Dataset records:

Start of Block

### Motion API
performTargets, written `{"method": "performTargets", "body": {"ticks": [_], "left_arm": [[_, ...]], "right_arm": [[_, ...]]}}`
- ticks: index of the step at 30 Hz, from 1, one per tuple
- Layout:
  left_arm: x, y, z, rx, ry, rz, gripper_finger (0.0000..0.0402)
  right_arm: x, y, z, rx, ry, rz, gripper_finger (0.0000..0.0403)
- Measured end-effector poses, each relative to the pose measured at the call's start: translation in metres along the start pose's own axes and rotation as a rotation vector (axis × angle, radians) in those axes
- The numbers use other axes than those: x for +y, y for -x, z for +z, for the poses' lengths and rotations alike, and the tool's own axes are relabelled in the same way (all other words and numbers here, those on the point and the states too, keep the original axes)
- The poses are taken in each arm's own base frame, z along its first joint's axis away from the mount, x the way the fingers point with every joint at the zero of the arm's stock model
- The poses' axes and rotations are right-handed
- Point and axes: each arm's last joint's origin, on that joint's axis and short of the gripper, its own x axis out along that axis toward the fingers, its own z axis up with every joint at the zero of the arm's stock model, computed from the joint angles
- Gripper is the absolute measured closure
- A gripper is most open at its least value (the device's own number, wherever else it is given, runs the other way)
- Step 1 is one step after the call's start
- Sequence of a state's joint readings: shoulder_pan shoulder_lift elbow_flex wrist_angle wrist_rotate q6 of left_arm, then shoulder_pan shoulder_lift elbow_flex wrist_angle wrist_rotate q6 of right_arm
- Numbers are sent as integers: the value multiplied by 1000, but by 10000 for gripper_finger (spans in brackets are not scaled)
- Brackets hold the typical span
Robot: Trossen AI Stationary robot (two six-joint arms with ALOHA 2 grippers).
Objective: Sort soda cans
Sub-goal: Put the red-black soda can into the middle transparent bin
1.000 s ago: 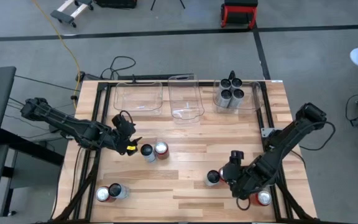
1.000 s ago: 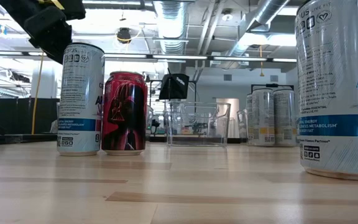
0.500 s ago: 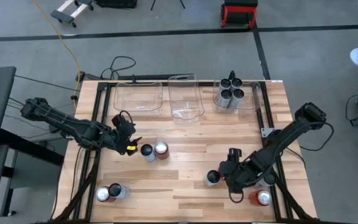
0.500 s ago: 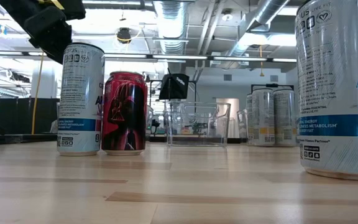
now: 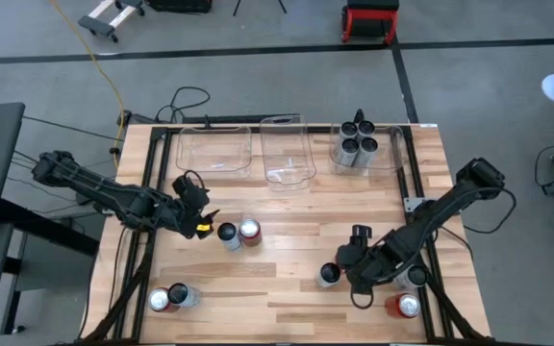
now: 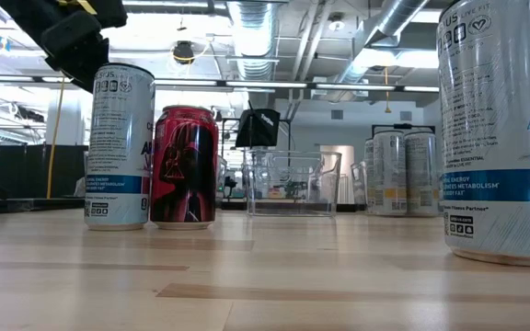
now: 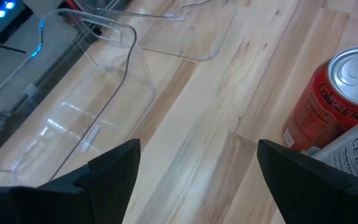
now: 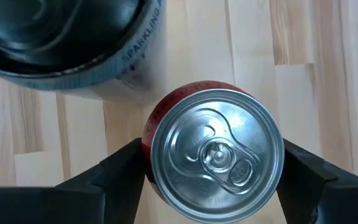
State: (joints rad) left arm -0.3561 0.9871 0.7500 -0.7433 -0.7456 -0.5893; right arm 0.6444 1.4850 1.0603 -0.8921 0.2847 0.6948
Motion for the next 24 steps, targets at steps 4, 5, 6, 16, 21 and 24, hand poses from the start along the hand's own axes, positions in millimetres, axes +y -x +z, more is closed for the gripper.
{"method": "performTargets", "body": {"ticks": [4, 5, 6, 16, 21, 24], "left_arm": [[0, 0, 0, 0, 13, 0, 81], [0, 0, 0, 0, 14, 0, 81], [0, 0, 0, 0, 14, 0, 81], [0, 0, 0, 0, 14, 0, 81], [0, 0, 0, 0, 14, 1, 81], [0, 0, 0, 0, 15, 0, 81]], "right_arm": [[-1, 10, 5, -21, 14, 19, 109], [-1, 14, 8, -38, 17, 31, 109], [-1, 17, 9, -51, 19, 40, 109], [-8, 43, 17, -139, 28, 75, 109], [-11, 53, 23, -176, 40, 79, 109], [-14, 56, 27, -179, 46, 74, 109]]}}
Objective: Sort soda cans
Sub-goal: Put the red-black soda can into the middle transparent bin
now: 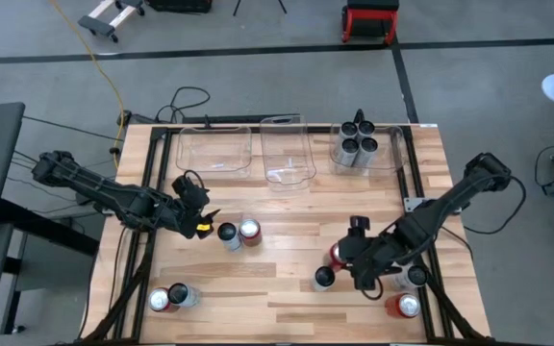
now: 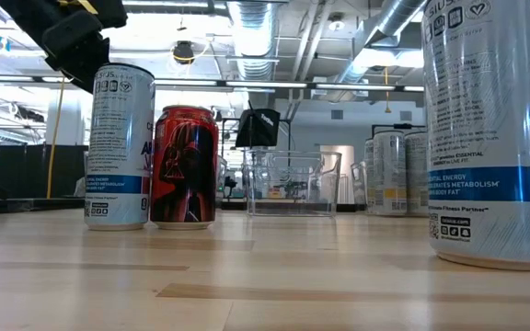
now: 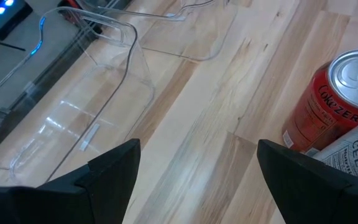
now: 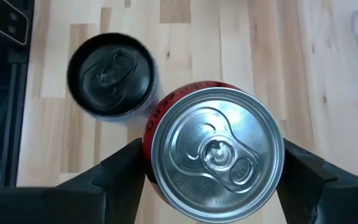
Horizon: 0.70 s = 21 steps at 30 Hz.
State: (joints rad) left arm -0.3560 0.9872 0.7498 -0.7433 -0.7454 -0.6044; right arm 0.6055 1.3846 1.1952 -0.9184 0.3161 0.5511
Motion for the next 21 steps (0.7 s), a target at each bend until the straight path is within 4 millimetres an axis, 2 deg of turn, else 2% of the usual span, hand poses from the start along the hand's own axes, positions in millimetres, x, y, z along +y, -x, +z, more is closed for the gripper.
{"method": "performTargets", "body": {"ticks": [11, 21], "left_arm": [[0, 0, 0, -1, -15, 1, 81], [2, 0, 1, -44, -49, 66, 81]], "right_arm": [[-32, 3, 20, 12, -58, -80, 110], [-87, 0, 48, -32, -125, -179, 110]]}}
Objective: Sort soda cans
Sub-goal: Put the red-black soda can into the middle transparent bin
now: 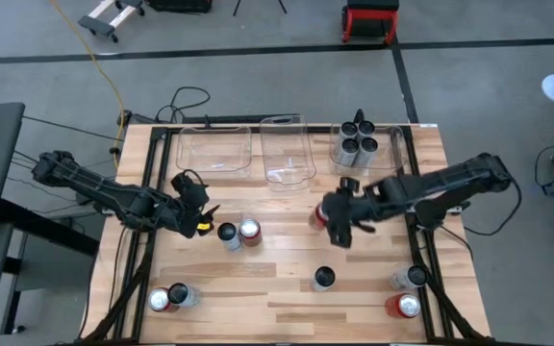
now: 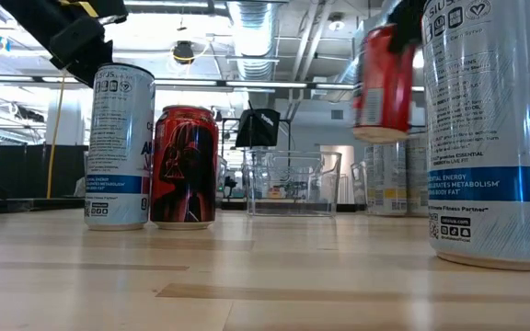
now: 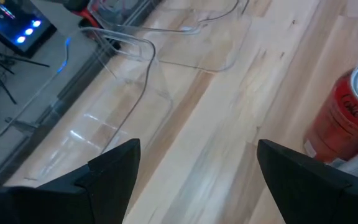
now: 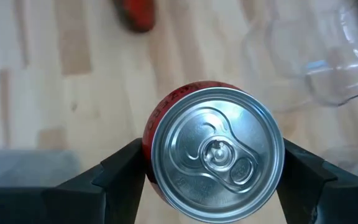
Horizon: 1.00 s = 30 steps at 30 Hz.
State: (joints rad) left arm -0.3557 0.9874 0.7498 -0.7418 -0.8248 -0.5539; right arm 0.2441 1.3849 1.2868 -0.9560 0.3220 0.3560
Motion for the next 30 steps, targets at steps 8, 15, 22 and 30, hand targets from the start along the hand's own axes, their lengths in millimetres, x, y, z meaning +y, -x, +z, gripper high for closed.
{"method": "performTargets", "body": {"ticks": [8, 15, 22, 30], "left_arm": [[0, 0, 0, -1, -27, 3, 81], [0, 0, 0, -1, -33, 4, 81], [1, -1, 0, -3, -27, 14, 81], [1, -1, 1, -2, -29, 15, 81]], "right_arm": [[-47, -12, 29, -147, -45, -73, 110], [-86, -18, 38, -181, -82, -159, 110], [-106, -20, 50, -280, -83, -205, 110], [-132, -29, 57, -319, -98, -252, 110]]}}
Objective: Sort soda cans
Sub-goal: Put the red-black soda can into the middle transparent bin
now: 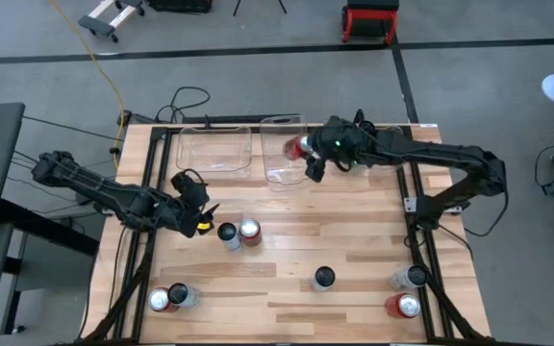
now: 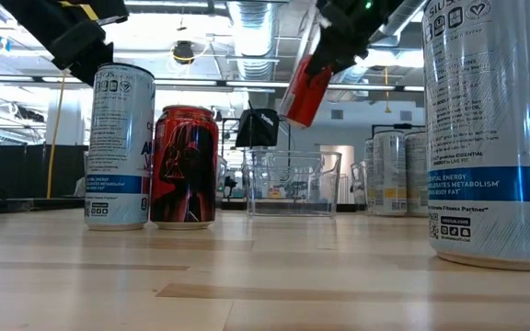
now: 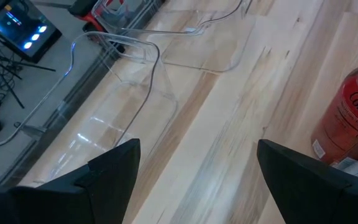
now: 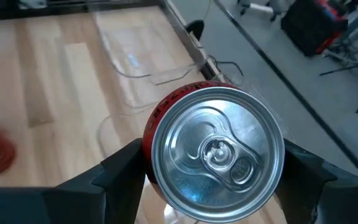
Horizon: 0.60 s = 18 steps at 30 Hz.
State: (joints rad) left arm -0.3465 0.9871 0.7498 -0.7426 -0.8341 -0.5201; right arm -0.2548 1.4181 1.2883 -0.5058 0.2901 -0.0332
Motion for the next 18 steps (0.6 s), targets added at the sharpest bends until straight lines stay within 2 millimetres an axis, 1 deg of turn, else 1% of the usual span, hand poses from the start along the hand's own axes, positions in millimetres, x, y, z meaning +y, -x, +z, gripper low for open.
{"method": "performTargets", "body": {"ticks": [4, 7, 10, 14, 18], "left_arm": [[0, 0, 0, 0, 1, 1, 81], [1, 0, 0, -13, 0, 25, 81], [1, 0, 1, -17, -7, 32, 81], [1, 0, 1, -17, -18, 33, 81], [2, 0, 1, -31, -18, 56, 81]], "right_arm": [[-6, -33, -9, 86, -118, -22, 110], [-5, -58, -20, 164, -133, -35, 110], [-6, -71, -23, 224, -129, -38, 110], [-5, -83, -21, 263, -118, -36, 110], [-9, -94, -9, 242, -93, -41, 110]]}}
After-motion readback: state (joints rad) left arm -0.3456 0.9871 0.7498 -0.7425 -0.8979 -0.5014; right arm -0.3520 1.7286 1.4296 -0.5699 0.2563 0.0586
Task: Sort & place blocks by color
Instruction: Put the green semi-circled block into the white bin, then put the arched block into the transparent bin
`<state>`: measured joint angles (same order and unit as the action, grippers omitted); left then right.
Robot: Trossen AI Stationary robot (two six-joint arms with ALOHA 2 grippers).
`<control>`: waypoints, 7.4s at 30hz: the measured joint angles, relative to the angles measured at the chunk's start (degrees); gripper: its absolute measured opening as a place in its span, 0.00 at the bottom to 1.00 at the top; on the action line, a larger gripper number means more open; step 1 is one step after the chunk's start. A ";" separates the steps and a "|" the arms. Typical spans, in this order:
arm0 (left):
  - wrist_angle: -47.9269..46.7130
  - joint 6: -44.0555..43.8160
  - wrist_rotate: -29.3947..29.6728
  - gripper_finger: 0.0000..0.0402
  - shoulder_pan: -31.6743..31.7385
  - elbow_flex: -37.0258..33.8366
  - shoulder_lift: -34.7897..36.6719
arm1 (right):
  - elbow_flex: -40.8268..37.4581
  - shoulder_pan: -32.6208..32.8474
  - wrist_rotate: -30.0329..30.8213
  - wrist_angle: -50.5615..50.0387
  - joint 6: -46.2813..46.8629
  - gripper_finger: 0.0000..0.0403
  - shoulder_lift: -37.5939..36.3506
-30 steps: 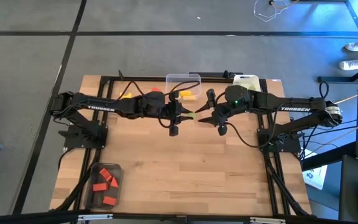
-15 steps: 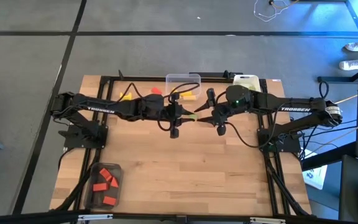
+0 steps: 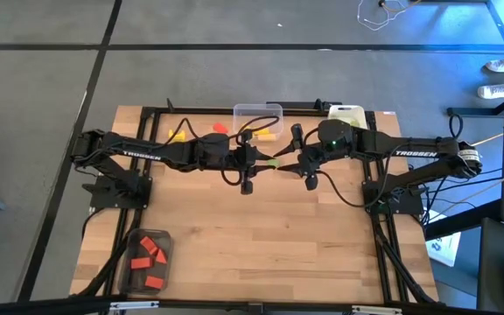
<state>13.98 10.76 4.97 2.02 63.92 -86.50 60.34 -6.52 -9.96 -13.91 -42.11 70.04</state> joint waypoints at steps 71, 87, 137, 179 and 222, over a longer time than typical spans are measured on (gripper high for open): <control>-1.30 15.31 41.62 0.28 -9.12 0.21 -0.37 | -0.13 -7.57 51.52 -15.79 39.19 0.16 -1.49; -4.48 14.85 46.63 0.28 -7.65 0.11 -0.44 | -2.76 -30.38 46.13 -43.11 67.24 0.16 1.10; -22.17 -8.23 48.43 0.24 -0.78 -0.07 3.32 | -10.38 -43.23 28.26 -29.14 51.91 0.20 13.05; -69.53 -33.22 -0.26 0.21 50.54 0.00 5.87 | 1.51 -29.11 -8.70 -24.85 26.67 0.20 10.58; -69.52 -7.51 4.93 0.54 50.10 0.00 -9.66 | 1.50 -29.12 -8.68 -24.85 26.64 0.20 10.60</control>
<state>-55.54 3.25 9.90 52.12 63.92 -96.16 61.83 -35.65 -18.63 -38.76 -15.46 80.64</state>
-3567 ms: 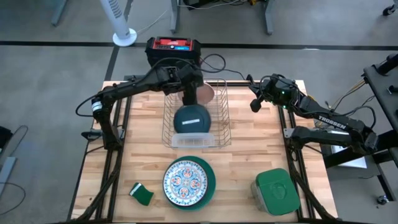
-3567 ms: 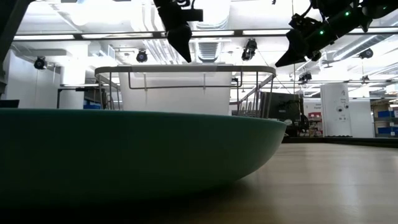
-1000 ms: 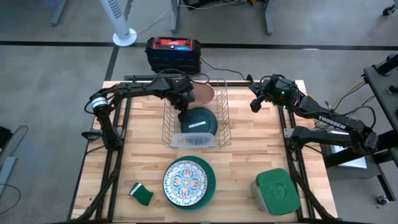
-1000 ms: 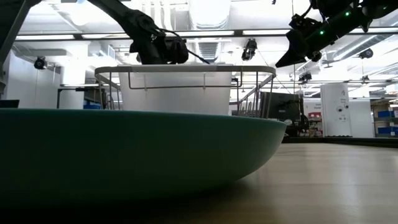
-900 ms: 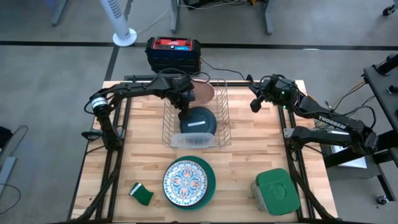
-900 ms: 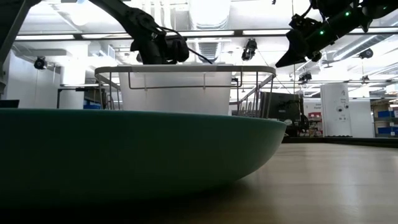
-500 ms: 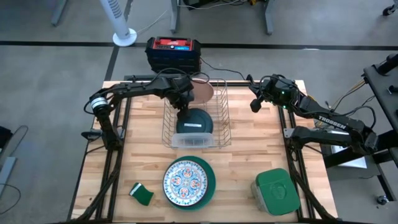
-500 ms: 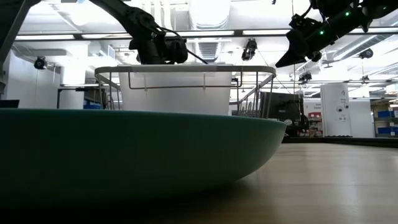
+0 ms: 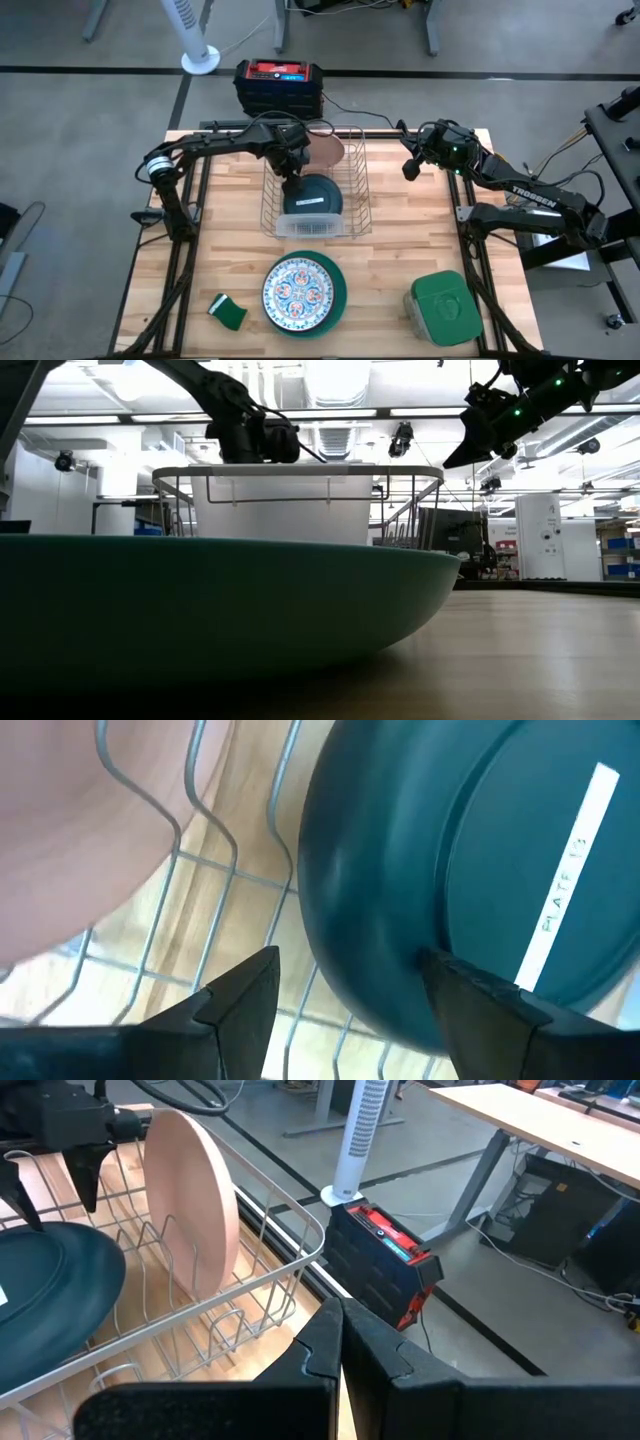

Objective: Sort dishes
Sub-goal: Put the dark green plate in the dishwasher rack

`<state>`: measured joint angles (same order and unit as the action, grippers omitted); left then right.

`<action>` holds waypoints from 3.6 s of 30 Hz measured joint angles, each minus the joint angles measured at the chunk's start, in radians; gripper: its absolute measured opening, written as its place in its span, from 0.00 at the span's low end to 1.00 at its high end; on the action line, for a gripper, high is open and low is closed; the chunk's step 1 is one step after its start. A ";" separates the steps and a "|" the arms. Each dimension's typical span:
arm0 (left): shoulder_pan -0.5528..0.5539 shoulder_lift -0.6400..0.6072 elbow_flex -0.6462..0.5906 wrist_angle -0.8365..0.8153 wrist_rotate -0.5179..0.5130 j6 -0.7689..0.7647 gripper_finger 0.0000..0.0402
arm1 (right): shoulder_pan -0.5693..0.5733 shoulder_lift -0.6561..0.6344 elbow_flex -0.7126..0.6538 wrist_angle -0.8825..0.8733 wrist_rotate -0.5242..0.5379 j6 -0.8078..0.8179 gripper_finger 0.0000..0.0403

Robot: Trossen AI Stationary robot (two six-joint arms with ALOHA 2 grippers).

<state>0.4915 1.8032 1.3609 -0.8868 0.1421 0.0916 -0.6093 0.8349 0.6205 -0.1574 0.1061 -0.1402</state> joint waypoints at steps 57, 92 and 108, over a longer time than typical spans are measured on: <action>-0.053 0.017 0.003 0.049 -0.051 0.021 0.36 | 0.025 0.054 0.086 0.023 -0.368 0.206 0.00; -0.053 0.029 -0.002 0.164 -0.130 0.003 0.31 | 0.116 0.805 0.528 -0.212 -0.481 0.103 0.03; -0.056 0.019 -0.001 0.166 -0.134 -0.021 0.31 | 0.181 0.837 0.546 -0.204 -0.409 -0.113 0.29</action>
<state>0.4353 1.8226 1.3595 -0.7212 0.0081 0.0703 -0.4283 1.6718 1.1660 -0.3611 -0.3031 -0.2532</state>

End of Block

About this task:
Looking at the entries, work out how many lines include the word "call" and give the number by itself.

Solution for this task:
2